Now, a few days later as I go in and out of submersion in the events of these times, I find opportunities to check in with the concept of expand to include and to see if the experience of it was a fantasy or is an actual experience that permeates even these most absurd and anxiety filled times. 

And the practices; the mediation practice, the practice of impermanence, the practice of loving kindness, of Tonglen, of openhearted listening, surge forward, not as defenders of the peace of mind, or knights slaying the dragons of doubt, but like warm golden honey-covered embracings, that neither push away or vanish the anxiety but include it in this human experience. Not with naive wishfulness, or judgmental superiority, but with nothing… except an experience of this-ness. Then the mind wanders off on its journey of grasping and attachment and fears of madness and the practice seeps in again like a light dusting of starlit clarity that illuminates the strands of connectivity of, even these uncomforatble feelings and longings, to the whole shabang. Experiences that are, not just included in but, essential to the revelation of the true nature of reality; all inclusive, all contributing, all tending to the balance.
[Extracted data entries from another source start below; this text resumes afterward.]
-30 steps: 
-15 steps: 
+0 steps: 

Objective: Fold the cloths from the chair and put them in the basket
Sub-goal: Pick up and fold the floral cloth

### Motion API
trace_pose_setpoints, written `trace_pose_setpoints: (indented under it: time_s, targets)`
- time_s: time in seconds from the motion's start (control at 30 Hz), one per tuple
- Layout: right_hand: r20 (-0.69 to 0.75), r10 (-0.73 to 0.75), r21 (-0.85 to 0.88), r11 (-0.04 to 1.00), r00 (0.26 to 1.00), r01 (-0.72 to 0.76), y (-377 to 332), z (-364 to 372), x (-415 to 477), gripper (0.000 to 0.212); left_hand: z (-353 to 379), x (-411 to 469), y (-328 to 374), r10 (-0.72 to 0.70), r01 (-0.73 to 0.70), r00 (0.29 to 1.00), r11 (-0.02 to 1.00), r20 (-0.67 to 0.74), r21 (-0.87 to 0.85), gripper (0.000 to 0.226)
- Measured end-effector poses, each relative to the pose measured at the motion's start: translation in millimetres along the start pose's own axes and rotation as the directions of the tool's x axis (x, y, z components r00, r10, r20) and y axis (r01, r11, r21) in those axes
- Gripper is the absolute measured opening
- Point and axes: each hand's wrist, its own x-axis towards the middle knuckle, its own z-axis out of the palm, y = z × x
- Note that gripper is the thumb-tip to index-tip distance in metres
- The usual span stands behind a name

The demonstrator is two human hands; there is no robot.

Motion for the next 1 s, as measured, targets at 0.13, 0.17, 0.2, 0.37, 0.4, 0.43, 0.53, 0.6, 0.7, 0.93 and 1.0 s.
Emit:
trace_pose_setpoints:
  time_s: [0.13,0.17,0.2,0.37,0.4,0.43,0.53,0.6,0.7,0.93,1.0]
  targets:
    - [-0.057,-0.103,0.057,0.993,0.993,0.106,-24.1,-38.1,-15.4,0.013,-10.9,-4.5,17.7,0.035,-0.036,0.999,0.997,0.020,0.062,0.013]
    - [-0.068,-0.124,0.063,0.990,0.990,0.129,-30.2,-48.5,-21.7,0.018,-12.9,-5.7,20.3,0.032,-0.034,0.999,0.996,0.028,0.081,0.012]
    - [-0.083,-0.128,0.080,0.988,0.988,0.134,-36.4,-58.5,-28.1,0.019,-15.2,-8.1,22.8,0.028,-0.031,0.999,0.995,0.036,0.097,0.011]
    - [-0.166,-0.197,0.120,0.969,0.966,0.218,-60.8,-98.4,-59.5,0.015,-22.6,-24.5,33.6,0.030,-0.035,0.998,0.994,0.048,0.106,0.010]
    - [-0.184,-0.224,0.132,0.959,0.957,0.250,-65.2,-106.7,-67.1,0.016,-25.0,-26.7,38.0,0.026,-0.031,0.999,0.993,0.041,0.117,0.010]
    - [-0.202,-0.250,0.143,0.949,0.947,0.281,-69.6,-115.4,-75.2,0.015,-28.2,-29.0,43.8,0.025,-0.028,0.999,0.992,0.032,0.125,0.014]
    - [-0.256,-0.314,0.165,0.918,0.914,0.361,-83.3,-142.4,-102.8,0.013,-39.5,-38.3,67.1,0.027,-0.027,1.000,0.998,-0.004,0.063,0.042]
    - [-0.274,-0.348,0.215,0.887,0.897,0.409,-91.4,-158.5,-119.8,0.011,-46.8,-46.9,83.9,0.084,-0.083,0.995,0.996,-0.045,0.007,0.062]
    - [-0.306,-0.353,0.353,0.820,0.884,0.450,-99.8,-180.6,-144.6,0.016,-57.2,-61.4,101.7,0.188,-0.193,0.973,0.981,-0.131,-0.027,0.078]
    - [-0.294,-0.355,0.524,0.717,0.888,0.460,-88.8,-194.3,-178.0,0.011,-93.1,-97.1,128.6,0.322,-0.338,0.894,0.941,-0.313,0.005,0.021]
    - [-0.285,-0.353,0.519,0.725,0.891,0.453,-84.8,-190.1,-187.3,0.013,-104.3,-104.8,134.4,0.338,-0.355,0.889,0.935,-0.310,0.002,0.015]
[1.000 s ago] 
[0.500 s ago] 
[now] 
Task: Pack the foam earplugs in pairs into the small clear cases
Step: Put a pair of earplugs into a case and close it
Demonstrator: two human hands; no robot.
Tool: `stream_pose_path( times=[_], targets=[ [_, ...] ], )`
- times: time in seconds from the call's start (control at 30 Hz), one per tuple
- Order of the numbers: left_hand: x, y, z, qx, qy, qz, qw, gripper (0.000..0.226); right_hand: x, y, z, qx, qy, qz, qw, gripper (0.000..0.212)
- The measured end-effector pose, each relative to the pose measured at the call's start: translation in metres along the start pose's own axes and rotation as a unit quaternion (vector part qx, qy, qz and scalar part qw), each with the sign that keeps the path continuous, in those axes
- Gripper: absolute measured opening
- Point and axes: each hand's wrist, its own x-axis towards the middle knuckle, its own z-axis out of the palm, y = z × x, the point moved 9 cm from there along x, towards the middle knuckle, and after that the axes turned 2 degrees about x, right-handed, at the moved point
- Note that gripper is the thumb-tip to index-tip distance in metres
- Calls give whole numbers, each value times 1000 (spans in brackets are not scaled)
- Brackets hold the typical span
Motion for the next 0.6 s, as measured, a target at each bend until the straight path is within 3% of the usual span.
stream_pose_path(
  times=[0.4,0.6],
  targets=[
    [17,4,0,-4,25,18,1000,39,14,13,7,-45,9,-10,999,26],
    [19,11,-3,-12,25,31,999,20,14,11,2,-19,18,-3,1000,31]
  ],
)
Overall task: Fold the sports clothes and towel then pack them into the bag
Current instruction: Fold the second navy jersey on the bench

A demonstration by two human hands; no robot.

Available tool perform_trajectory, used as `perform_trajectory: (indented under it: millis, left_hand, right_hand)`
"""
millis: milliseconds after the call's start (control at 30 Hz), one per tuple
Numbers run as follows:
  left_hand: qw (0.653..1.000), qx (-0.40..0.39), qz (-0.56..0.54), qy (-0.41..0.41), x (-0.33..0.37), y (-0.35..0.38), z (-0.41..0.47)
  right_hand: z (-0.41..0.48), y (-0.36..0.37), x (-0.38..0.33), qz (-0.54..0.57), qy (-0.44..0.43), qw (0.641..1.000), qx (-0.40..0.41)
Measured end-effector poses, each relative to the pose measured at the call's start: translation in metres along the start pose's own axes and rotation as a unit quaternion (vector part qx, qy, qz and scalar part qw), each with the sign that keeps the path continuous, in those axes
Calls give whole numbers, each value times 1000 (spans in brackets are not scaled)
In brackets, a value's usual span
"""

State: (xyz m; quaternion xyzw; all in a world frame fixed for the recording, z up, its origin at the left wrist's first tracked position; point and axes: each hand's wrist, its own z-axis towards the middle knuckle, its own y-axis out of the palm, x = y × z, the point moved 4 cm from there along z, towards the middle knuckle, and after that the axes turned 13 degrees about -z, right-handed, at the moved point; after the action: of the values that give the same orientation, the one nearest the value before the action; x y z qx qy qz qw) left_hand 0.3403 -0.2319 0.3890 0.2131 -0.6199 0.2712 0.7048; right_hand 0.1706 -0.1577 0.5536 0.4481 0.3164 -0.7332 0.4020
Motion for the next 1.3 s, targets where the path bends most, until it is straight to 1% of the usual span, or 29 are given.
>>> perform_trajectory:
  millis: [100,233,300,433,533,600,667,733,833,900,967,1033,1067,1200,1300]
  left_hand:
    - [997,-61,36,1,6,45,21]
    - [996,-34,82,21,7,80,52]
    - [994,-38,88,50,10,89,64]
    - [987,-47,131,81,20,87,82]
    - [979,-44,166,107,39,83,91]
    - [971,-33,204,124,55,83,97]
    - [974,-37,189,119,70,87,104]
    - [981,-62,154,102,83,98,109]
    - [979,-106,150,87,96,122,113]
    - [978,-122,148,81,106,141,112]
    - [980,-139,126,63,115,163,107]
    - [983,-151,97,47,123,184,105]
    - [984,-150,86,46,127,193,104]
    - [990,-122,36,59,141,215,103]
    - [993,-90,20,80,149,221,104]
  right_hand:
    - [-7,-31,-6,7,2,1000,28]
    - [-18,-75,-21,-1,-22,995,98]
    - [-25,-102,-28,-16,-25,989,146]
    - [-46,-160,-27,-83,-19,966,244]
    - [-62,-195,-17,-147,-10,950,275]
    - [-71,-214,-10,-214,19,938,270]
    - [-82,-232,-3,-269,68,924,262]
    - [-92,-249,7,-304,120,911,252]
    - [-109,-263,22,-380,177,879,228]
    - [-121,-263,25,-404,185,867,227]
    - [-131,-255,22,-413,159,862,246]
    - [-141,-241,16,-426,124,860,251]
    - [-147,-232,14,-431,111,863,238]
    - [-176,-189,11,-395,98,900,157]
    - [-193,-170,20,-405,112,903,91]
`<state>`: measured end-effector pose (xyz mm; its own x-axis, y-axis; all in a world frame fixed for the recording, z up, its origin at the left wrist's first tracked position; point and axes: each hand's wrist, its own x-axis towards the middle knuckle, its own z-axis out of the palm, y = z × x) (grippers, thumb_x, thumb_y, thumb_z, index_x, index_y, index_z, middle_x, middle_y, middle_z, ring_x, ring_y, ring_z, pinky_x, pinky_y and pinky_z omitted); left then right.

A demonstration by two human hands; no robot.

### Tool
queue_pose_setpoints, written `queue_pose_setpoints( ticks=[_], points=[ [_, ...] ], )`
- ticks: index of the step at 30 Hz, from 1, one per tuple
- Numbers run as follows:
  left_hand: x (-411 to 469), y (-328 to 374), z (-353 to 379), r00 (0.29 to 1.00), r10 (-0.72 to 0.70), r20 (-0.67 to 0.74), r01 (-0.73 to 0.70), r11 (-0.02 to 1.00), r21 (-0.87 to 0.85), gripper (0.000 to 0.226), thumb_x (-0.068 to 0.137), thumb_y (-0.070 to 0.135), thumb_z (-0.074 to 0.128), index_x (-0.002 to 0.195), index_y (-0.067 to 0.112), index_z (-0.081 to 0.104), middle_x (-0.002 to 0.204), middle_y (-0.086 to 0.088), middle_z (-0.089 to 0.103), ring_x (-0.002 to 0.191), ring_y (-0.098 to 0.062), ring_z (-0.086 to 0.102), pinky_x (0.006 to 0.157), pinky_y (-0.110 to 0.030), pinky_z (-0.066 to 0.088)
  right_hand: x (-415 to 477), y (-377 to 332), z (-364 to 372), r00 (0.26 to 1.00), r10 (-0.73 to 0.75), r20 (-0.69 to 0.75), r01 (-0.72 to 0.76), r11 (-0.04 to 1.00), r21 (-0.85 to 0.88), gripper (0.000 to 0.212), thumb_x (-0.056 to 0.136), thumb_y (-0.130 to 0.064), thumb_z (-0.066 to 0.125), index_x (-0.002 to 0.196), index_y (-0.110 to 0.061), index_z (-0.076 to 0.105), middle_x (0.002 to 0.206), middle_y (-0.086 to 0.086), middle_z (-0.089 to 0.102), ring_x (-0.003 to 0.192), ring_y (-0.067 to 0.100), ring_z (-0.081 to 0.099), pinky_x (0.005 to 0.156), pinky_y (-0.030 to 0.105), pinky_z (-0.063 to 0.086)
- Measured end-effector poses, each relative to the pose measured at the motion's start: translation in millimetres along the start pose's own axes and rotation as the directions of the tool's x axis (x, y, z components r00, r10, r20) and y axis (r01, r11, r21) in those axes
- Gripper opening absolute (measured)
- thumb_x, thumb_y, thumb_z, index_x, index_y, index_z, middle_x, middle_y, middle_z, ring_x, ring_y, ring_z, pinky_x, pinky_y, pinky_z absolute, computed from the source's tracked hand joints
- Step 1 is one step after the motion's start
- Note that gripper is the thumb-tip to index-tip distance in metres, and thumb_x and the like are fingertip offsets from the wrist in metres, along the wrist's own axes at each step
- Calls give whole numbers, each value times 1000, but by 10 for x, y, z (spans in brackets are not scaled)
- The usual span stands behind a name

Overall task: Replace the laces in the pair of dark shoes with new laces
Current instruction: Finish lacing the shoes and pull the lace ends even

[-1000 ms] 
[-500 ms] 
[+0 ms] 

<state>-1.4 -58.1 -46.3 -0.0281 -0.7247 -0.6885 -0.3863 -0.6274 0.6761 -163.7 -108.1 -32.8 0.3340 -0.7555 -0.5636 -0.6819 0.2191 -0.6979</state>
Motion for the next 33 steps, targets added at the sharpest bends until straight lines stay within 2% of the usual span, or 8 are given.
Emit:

When the blind pyjama shark haunts the kelp forest in “My Octopus Teacher“, I contract and hope, and want the story teller to interfere, to make it go away, to defend against it but the kelp forest is not the kelp forest without the shark just as the shark is not the shark without the octopus and the octopus is not the octopus without the shark, and, in this case, the octopus is not the octopus with out the storyteller and the story teller is not the storyteller without the octopus, and the fear is not the fear without the love and the love is not the love without the fear. 

Which brought me to the title of this mulling. When I reflected more deeply it remined me of the story of the mother and father seeking a place to bring their child forth and there is no room at the inn. Well… there is no stable without “no room” and no “no room” without the stable and there is no suffering without the stable and no stable without the suffering, and no humanness without the suffering and no suffering without the humanness, and no humanness without the awakening there is no awakening without the humanness. I see also that there is no “no room” without the seeker and there is no seeker with out “no room”. 

So it seems to go and I am left swimming in an ocean as ocean, as octopus, as shark, as fear, as anxiety, as love, as Trump, as the kidnapper, as the kidnapped, as no room and as stable, as thoughts and as stillness, as self and as no self.